→ What you are asked to do:
The whole listing is to be set down again without alteration.

→ Available data:
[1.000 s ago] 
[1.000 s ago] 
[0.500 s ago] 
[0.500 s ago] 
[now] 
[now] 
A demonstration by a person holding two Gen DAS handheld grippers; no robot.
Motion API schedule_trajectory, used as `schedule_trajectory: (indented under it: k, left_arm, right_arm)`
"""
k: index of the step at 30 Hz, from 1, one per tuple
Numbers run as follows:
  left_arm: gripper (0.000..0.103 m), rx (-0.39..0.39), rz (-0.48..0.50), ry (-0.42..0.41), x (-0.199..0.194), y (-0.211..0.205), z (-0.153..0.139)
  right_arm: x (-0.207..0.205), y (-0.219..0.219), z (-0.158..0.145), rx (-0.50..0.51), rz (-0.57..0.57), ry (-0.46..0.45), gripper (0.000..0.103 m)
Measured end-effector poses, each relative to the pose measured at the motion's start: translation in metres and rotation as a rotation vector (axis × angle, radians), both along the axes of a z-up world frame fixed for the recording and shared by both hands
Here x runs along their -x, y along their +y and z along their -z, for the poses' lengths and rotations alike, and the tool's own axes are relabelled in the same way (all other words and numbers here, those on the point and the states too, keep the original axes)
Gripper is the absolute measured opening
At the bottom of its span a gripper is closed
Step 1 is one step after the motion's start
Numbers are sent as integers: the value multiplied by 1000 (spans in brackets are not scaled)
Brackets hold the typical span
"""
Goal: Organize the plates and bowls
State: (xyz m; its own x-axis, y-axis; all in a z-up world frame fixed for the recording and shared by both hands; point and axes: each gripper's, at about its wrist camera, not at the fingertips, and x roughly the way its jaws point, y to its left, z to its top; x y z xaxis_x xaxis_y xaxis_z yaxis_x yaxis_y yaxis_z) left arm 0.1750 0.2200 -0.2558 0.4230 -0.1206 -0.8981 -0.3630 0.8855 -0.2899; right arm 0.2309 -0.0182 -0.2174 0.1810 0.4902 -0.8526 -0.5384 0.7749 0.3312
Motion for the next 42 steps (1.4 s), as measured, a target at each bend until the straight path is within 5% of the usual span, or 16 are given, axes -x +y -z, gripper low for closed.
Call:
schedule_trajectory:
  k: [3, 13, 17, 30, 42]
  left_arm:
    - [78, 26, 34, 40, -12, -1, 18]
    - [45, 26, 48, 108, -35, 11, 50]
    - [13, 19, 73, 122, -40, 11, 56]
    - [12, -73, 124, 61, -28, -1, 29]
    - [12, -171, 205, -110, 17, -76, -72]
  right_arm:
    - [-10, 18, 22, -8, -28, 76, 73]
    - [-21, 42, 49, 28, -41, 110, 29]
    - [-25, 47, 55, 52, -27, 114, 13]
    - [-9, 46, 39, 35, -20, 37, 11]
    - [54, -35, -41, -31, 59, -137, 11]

→ Answer box:
[1.000 s ago] 
[1.000 s ago] 
[0.500 s ago] 
[0.500 s ago] 
[now] 
[now] 
A demonstration by a person holding two Gen DAS handheld grippers; no robot.
Motion API schedule_trajectory, used as `schedule_trajectory: (indented under it: k, left_arm, right_arm)`
"""
k: index of the step at 30 Hz, from 1, one per tuple
Numbers run as follows:
  left_arm: gripper (0.000..0.103 m), rx (-0.39..0.39), rz (-0.48..0.50), ry (-0.42..0.41), x (-0.199..0.194), y (-0.211..0.205), z (-0.153..0.139)
  right_arm: x (-0.207..0.205), y (-0.219..0.219), z (-0.158..0.145), rx (-0.50..0.51), rz (-0.57..0.57), ry (-0.46..0.45), gripper (0.000..0.103 m)
Measured end-effector poses, each relative to the pose measured at the motion's start: translation in metres and rotation as a rotation vector (axis × angle, radians), both along the axes of a z-up world frame fixed for the recording and shared by both hands
Here x runs along their -x, y along their +y and z along their -z, for the poses' lengths and rotations alike, and the tool's own axes are relabelled in the same way (all other words and numbers here, those on the point and the states too, keep the original axes)
Gripper is the absolute measured opening
At the bottom of its span a gripper is closed
Step 1 is one step after the motion's start
Numbers are sent as integers: the value multiplied by 1000 (spans in brackets are not scaled)
Brackets hold the typical span
"""
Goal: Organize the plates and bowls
State: (xyz m; its own x-axis, y-axis; all in a z-up world frame fixed for the recording and shared by both hands; point and axes: each gripper's, at about its wrist camera, not at the fingertips, and x roughly the way its jaws point, y to its left, z to its top; x y z xaxis_x xaxis_y xaxis_z yaxis_x yaxis_y yaxis_z) left arm 0.1750 0.2200 -0.2558 0.4230 -0.1206 -0.8981 -0.3630 0.8855 -0.2899; right arm 0.2309 -0.0182 -0.2174 0.1810 0.4902 -0.8526 -0.5384 0.7749 0.3312
Motion for the next 42 steps (1.4 s), as measured, a target at each bend until the straight path is within 5% of the usual span, or 16 are given, axes -x +y -z, gripper low for closed.
Call:
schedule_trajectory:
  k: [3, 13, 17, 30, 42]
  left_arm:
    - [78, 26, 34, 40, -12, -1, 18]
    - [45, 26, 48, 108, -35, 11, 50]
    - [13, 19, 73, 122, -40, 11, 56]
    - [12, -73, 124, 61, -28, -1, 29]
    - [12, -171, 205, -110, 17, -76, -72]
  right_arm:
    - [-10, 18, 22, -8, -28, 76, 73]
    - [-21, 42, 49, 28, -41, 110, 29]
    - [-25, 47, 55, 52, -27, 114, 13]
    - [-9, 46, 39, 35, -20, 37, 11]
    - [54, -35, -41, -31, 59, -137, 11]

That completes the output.